Collected data:
++++++++++++++++++++
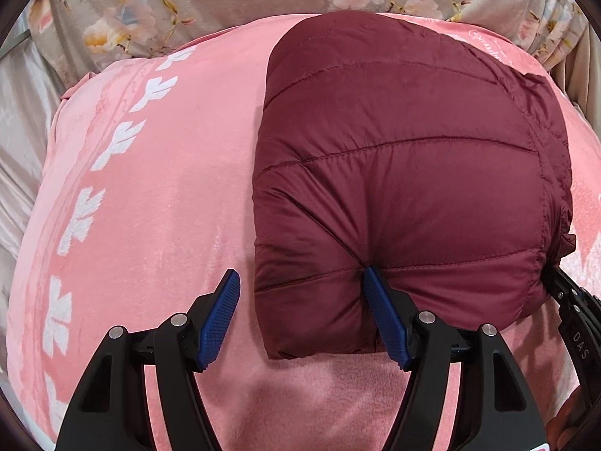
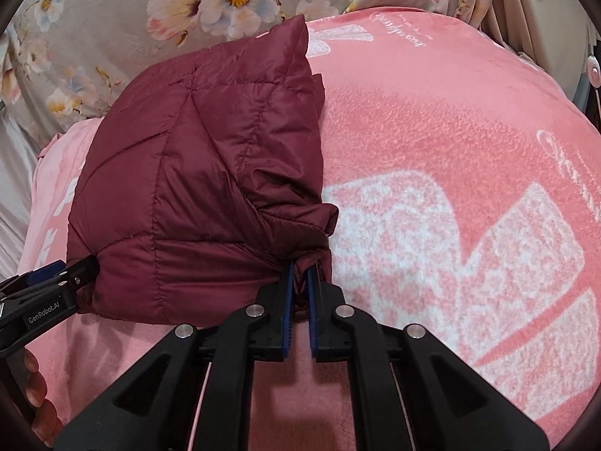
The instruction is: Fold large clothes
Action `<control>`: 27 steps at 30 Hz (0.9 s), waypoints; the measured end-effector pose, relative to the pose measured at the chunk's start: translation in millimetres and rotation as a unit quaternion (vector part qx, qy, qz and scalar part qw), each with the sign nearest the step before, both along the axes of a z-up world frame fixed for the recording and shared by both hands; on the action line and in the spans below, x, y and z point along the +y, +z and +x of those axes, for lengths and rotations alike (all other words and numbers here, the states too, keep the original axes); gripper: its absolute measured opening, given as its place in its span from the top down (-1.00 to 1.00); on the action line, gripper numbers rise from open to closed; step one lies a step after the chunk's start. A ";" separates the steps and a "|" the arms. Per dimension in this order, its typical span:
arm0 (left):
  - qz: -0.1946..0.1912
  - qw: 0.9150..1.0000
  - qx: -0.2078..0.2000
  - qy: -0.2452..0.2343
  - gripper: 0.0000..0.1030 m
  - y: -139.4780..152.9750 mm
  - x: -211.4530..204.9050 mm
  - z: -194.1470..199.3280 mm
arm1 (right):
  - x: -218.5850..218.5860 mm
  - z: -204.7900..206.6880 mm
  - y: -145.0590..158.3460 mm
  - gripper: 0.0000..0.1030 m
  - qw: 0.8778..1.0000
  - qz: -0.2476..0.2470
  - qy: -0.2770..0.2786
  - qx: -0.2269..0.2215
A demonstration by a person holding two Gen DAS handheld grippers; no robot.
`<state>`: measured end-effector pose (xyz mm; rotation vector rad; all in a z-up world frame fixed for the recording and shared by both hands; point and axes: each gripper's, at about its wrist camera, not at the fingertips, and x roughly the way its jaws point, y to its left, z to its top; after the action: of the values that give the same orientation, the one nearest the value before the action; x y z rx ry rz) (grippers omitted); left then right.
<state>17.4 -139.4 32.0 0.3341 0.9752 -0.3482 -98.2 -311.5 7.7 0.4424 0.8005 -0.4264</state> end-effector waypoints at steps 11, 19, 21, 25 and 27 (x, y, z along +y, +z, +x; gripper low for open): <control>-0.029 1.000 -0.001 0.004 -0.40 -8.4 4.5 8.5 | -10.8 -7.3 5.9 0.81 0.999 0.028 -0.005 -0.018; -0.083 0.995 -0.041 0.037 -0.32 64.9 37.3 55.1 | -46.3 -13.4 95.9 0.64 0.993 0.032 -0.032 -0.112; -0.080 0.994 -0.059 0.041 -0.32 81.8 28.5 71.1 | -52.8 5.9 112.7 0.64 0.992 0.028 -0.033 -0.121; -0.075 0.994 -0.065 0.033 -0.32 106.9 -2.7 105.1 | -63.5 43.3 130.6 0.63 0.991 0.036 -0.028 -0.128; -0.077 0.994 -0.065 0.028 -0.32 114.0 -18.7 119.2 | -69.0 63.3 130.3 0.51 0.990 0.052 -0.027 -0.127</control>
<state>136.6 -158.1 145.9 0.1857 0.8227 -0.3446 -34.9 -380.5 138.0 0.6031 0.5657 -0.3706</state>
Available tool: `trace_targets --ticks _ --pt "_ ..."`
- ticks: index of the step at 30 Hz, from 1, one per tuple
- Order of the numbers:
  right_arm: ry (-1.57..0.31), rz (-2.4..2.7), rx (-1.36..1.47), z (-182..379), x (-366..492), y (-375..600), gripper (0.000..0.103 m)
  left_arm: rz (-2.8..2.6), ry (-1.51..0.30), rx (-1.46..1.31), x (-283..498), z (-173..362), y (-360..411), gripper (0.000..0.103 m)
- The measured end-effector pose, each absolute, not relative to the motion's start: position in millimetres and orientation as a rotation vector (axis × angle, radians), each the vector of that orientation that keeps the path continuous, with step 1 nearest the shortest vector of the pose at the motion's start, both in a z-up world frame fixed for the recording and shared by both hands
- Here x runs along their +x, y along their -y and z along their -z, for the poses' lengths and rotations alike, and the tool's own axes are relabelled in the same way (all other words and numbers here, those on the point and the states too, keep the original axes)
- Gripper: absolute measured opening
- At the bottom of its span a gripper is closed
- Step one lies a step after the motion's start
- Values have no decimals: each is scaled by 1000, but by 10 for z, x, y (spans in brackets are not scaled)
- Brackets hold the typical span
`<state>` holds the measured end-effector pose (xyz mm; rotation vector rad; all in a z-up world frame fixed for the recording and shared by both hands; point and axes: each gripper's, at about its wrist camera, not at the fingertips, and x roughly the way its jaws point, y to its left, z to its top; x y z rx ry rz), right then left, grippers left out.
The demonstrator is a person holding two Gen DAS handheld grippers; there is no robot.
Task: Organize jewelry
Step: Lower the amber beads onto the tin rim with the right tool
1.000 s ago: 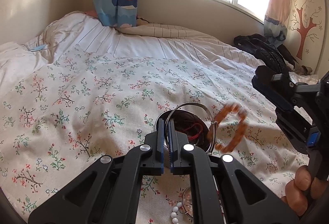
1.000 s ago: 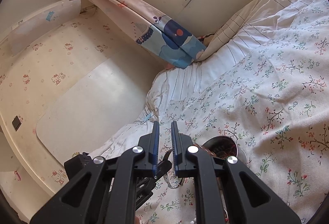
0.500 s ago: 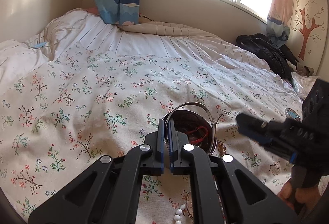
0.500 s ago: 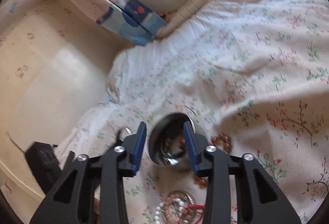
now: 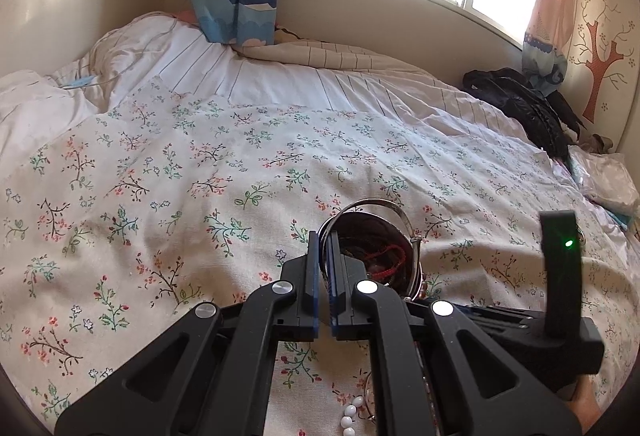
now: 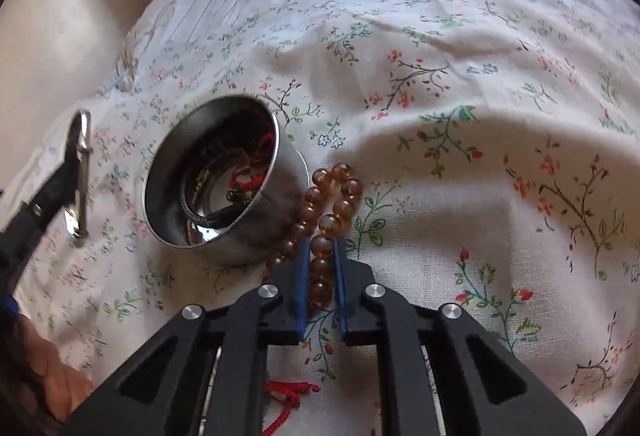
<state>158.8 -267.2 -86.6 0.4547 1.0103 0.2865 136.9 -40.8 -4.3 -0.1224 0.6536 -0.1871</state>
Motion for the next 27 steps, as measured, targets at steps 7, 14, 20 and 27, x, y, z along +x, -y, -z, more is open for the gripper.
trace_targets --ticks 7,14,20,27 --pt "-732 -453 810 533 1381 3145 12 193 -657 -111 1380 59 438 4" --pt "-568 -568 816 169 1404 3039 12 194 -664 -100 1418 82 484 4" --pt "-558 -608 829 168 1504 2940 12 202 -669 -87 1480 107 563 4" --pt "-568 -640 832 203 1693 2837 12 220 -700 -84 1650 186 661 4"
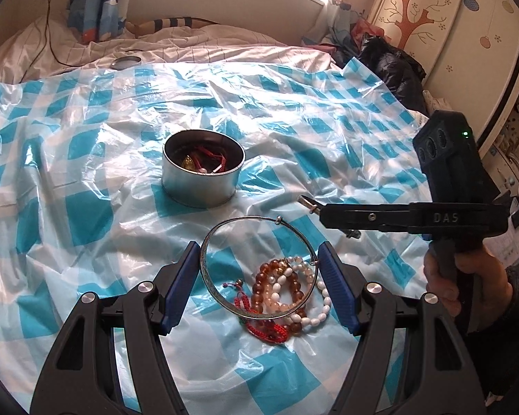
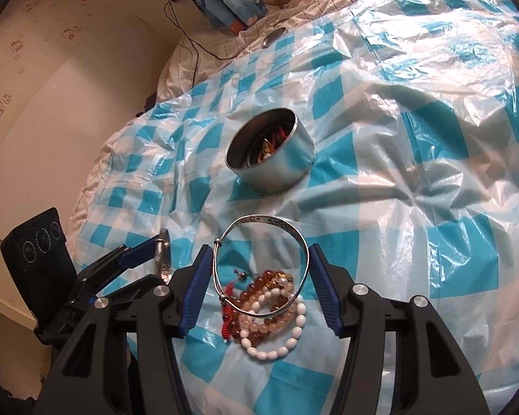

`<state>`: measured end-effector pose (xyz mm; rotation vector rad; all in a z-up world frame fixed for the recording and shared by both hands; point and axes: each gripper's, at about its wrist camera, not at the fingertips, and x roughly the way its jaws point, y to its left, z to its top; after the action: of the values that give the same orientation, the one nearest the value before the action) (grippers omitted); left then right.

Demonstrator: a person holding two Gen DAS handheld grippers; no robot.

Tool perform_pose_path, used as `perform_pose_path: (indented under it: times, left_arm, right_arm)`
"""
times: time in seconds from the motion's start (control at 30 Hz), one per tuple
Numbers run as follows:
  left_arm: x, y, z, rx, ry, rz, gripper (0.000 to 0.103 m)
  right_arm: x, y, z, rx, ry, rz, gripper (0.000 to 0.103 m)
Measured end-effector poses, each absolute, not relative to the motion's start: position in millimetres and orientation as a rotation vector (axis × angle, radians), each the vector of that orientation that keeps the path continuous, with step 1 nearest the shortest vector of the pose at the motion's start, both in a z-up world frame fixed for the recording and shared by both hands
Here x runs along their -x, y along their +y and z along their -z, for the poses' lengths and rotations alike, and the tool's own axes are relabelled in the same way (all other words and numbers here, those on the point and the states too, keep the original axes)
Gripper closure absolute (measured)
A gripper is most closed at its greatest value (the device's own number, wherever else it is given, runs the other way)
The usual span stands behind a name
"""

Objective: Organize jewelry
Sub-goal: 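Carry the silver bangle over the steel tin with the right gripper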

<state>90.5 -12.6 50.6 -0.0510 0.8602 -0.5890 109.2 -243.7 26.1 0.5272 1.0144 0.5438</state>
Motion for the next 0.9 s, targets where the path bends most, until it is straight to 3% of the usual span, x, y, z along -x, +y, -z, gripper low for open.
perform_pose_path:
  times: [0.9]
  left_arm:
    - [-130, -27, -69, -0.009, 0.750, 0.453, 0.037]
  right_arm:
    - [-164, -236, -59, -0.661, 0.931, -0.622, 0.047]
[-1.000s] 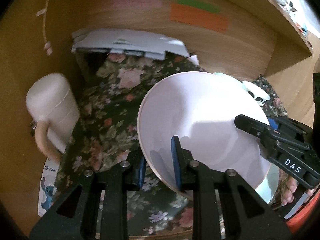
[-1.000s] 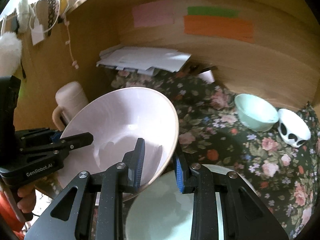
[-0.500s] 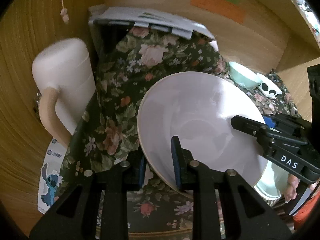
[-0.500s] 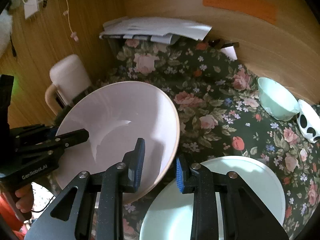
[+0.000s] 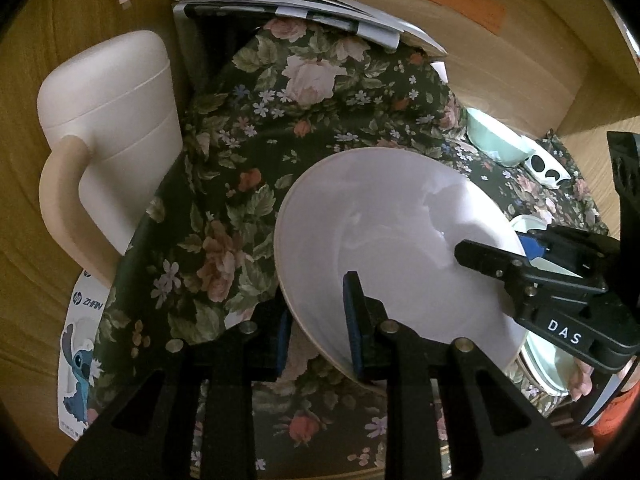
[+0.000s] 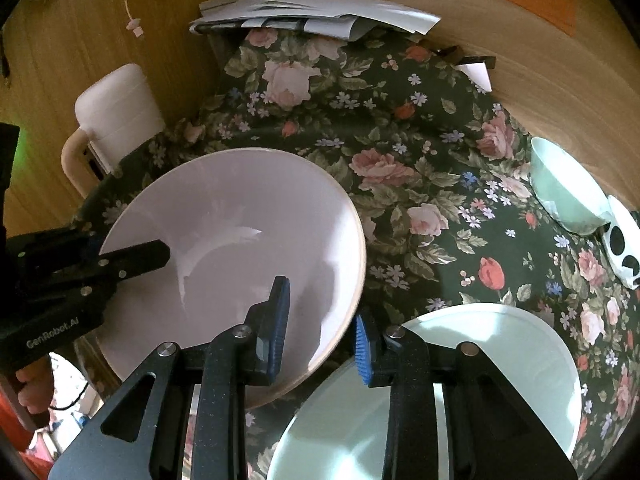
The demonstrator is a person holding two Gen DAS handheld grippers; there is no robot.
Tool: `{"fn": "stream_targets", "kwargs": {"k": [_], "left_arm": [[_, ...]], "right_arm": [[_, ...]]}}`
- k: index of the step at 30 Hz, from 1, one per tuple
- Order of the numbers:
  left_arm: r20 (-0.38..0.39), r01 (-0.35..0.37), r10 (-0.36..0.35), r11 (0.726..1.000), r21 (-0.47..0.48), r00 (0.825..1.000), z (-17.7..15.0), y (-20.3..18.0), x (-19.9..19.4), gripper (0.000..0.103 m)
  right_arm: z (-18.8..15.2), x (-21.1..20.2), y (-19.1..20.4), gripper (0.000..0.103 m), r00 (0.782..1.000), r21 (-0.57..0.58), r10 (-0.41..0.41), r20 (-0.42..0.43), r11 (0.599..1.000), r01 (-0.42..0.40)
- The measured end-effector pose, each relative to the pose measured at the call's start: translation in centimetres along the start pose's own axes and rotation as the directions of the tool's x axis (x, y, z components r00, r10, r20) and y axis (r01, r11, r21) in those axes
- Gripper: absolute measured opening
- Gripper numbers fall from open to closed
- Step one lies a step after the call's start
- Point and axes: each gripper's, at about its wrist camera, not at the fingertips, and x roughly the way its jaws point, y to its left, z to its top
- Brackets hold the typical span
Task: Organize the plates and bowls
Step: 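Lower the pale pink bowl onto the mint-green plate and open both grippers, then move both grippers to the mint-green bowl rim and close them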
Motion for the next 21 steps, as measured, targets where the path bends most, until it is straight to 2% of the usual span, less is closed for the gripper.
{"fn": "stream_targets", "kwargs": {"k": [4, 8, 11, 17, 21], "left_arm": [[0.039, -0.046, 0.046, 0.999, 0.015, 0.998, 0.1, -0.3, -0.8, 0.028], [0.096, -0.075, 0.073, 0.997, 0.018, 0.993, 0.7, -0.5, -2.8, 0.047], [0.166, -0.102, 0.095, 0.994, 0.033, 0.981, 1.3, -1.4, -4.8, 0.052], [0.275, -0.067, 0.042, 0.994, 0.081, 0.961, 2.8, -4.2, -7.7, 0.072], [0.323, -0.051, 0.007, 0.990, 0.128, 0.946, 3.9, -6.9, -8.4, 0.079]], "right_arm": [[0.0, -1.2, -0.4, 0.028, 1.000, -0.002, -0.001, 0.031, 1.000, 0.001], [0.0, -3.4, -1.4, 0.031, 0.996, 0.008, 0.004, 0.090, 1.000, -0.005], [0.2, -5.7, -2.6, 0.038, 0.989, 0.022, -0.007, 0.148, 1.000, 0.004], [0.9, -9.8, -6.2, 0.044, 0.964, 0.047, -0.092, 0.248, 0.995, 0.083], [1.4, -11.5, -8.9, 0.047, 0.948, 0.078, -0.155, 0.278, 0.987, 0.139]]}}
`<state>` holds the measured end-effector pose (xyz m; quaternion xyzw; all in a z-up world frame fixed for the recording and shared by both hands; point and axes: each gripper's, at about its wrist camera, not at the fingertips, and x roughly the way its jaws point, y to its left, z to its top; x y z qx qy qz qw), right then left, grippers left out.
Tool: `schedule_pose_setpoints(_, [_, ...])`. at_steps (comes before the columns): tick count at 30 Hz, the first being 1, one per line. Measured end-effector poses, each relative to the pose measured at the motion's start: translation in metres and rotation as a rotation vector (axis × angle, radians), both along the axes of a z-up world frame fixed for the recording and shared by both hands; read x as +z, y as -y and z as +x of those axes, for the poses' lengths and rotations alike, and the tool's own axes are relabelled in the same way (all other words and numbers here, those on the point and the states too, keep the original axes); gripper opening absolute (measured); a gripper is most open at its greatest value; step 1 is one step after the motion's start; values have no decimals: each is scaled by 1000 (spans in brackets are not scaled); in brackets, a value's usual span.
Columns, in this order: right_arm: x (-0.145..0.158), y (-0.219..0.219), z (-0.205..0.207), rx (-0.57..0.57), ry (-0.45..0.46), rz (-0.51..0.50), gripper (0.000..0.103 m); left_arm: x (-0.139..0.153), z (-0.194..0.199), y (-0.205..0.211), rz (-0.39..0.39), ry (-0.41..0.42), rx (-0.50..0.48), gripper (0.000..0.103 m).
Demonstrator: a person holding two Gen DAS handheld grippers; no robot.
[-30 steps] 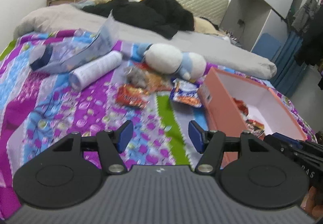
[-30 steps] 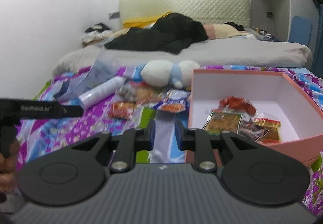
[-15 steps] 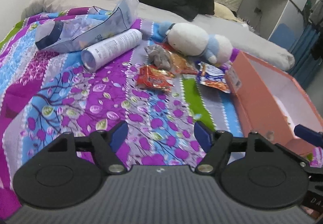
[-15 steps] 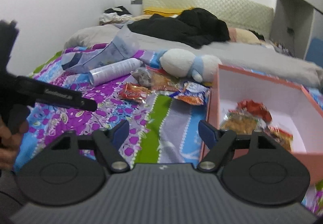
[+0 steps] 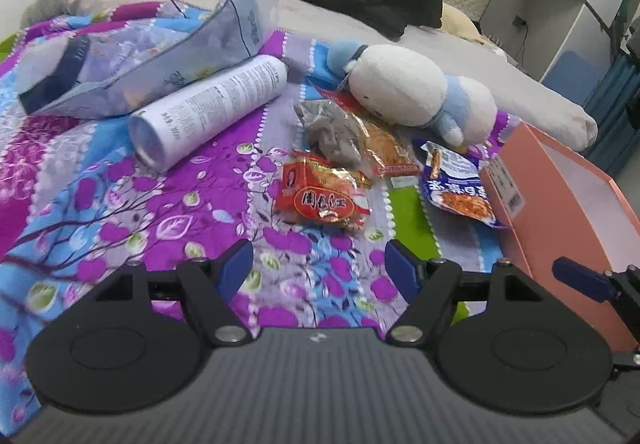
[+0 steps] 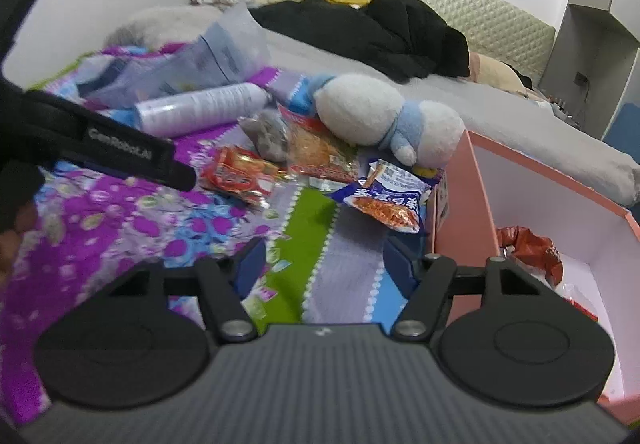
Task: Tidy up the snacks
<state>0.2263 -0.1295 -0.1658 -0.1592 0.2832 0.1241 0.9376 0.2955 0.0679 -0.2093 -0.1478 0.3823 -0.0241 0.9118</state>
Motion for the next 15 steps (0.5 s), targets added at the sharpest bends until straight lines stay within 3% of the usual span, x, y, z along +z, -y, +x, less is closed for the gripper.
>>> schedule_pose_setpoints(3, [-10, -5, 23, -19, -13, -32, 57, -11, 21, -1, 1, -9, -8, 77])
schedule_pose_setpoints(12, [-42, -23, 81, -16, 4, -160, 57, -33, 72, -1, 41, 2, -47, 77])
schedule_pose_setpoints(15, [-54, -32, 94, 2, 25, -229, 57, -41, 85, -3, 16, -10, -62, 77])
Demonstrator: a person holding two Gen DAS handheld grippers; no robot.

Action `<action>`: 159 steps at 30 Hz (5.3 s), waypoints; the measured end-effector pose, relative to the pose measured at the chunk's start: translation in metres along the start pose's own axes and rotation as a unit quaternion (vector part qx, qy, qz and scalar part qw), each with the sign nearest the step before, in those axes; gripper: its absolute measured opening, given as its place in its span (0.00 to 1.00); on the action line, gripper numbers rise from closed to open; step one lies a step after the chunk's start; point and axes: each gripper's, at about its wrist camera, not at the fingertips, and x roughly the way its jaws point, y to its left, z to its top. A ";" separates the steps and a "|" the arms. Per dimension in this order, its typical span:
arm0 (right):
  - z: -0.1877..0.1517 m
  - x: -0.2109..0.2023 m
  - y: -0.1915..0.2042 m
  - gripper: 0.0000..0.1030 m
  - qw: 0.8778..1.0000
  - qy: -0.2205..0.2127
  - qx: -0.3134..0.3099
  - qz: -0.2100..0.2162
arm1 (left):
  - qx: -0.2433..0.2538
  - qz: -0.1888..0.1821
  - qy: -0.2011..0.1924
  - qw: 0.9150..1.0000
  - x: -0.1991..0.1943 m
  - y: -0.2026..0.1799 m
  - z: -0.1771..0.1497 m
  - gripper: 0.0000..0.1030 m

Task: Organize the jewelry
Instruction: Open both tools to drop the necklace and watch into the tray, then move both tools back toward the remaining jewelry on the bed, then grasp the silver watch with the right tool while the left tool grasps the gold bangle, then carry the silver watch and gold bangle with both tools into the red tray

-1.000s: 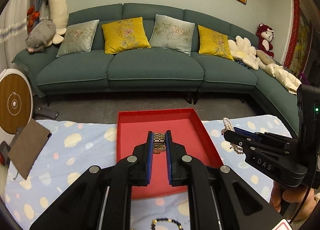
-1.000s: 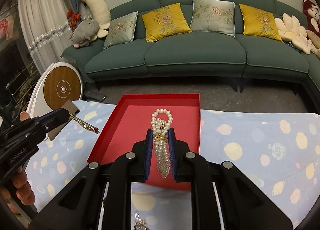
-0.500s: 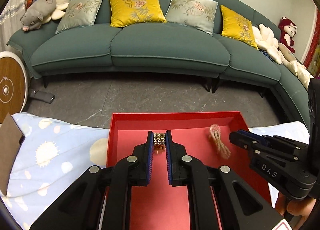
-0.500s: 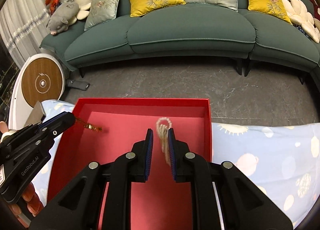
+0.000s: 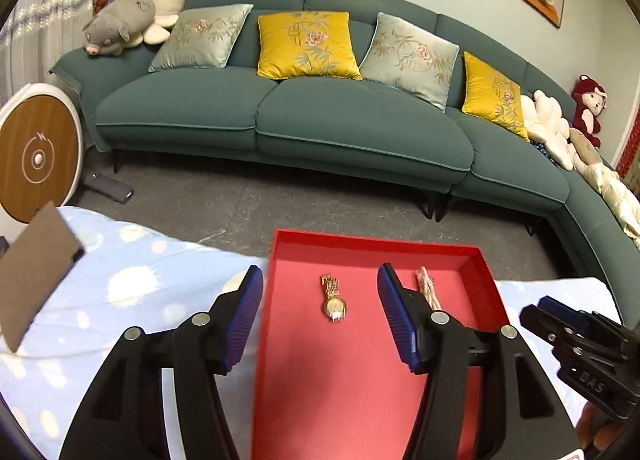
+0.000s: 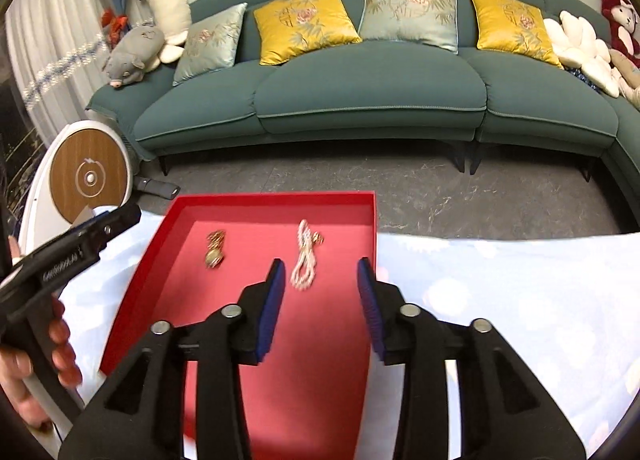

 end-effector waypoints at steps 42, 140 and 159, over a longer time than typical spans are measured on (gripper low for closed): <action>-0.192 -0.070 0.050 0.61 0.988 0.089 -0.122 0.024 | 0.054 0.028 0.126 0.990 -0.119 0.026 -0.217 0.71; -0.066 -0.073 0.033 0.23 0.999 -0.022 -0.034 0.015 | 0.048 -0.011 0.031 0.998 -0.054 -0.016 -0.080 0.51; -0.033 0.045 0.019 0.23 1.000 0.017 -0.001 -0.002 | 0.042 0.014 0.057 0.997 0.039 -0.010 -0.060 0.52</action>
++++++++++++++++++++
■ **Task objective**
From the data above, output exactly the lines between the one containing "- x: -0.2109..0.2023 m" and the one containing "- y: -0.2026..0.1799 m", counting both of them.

■ **Task response**
  - x: -0.2109..0.2023 m
  - y: -0.1915..0.2042 m
  - gripper: 0.0000..0.1030 m
  - qw: 0.8778..1.0000
  - qy: -0.2205..0.2127
  - qx: -0.3134..0.3099
  - qz: -0.2100..0.2162
arm1 (left):
  - qx: -0.2433..0.2538
  - qz: -0.1888..0.1821
  - qy: -0.2011..0.1924
  - qw: 0.9150..1.0000
  - x: -0.1991..0.1943 m
  - y: -0.2026..0.1799 m

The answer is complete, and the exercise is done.